'''

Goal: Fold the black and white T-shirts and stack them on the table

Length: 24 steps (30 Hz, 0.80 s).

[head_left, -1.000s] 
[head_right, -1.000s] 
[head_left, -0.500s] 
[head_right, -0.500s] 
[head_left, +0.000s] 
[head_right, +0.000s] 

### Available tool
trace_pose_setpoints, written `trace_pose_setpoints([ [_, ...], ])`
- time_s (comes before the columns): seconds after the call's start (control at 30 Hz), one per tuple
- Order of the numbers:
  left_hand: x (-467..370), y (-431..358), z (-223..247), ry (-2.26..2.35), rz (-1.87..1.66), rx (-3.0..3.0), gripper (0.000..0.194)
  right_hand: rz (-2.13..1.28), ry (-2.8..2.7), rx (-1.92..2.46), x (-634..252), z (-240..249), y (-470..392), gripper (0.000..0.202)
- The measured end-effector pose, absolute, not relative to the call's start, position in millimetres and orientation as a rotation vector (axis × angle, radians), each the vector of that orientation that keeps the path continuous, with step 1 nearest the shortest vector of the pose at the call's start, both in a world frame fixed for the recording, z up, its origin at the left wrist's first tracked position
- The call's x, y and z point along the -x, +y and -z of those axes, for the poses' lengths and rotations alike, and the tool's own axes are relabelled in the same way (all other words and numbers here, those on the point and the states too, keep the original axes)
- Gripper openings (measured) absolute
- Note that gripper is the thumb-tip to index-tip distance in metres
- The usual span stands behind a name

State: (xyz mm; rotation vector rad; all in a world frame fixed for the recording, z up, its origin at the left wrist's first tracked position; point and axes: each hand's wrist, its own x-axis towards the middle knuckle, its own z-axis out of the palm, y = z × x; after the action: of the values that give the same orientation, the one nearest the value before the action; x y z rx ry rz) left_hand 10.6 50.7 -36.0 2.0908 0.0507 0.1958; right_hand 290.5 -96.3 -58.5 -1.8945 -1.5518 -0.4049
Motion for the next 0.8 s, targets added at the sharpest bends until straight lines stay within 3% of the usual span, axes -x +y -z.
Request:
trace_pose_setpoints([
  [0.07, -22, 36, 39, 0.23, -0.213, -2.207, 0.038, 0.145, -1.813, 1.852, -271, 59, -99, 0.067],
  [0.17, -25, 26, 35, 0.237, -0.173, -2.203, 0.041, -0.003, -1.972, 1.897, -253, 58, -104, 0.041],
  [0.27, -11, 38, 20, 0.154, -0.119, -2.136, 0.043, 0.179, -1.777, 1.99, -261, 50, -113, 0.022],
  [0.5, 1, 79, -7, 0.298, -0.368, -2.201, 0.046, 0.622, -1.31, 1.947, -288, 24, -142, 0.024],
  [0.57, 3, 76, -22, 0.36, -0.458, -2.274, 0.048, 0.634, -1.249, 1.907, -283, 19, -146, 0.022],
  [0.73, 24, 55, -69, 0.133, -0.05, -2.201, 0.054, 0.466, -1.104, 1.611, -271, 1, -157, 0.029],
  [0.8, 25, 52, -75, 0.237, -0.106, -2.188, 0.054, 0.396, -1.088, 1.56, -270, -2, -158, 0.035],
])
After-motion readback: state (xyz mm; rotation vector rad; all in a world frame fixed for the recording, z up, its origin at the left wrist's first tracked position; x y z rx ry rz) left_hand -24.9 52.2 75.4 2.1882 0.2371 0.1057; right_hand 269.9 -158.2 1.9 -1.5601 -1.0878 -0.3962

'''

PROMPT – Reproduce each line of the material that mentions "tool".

THE COMPLETED TASK –
### Available tool
- The call's x, y and z point along the -x, +y and -z of those axes, for the poses' lengths and rotations alike, and the tool's own axes are relabelled in the same way (all other words and numbers here, those on the point and the states too, keep the original axes)

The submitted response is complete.